The leaves are toasted over a flame in a large wicker plate by hand, lending the aroma of toasted rice to the Gan Lu.
This smell can actually be removed by baking the leaves two or three times, but this is usually skipped, as the toasted rice smell is the only indication that the tea has been hand processed.
If you have a trusted manufacturer, you can request to have the Gan Lu thrice baked and taste an exquisitely delicate green tea. Us? We love the toasted sweet rice.
I forgot to mention the other tea we tried with Nie, Mao Feng. While less in price and rarity than Gan Lu, and processed by a machine, we were blown away by the taste: Christmas!
It had a nutty, spicy, cinnamon aroma and prickly yet smooth taste that brought a bright cheeriness "of the season."

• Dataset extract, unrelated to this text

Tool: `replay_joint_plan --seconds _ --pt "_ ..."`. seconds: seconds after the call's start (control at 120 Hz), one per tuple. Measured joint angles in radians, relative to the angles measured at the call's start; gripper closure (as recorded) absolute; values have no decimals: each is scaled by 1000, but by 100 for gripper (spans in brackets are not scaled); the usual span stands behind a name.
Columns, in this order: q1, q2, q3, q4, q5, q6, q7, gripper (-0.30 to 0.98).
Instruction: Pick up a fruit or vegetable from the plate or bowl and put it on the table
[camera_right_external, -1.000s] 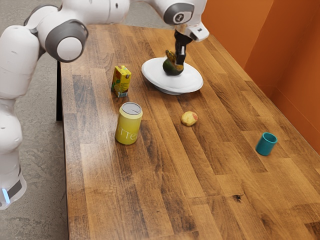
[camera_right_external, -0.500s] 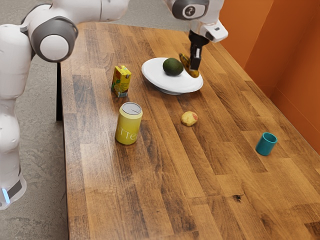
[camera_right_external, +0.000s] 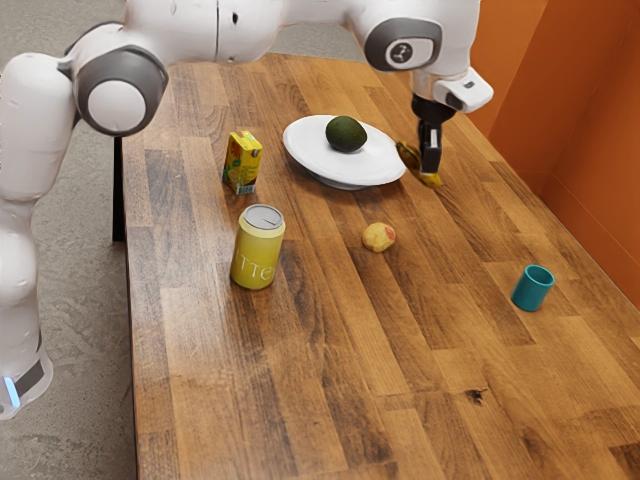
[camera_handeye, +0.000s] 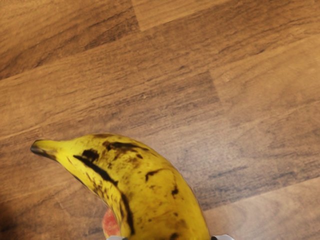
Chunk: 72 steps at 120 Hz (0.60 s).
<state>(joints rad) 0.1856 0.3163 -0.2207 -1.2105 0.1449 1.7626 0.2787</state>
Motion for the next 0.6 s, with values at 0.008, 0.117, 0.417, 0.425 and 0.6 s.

In addition to the Mao Feng and Gan Lu, two other teas are produced on Mengding mountain, both yellow teas.
Mengding Huangya and the highly prized and difficult to attain Mengding Shihua. We're hoping to get our hands on some 2018 Shihua when the season rolls around, but here's a good article about what makes Shihua so unique.
A Successful Chinese Tea Sourcing Mission
Our time on Mengding mountain was drawing to a close. We picked up a very limited batch of 2017 Mengding Gan Lu and 2017 Mengding Mao Feng to bring back with us to America.
The Gan Lu has a bright character, and very well represents the region. The Mao Feng is utterly delightful - you don't want to miss out on it.
We'll be visiting the remote Mengding mountain again in the future, but for now we'll have our tea to give us quite reminders.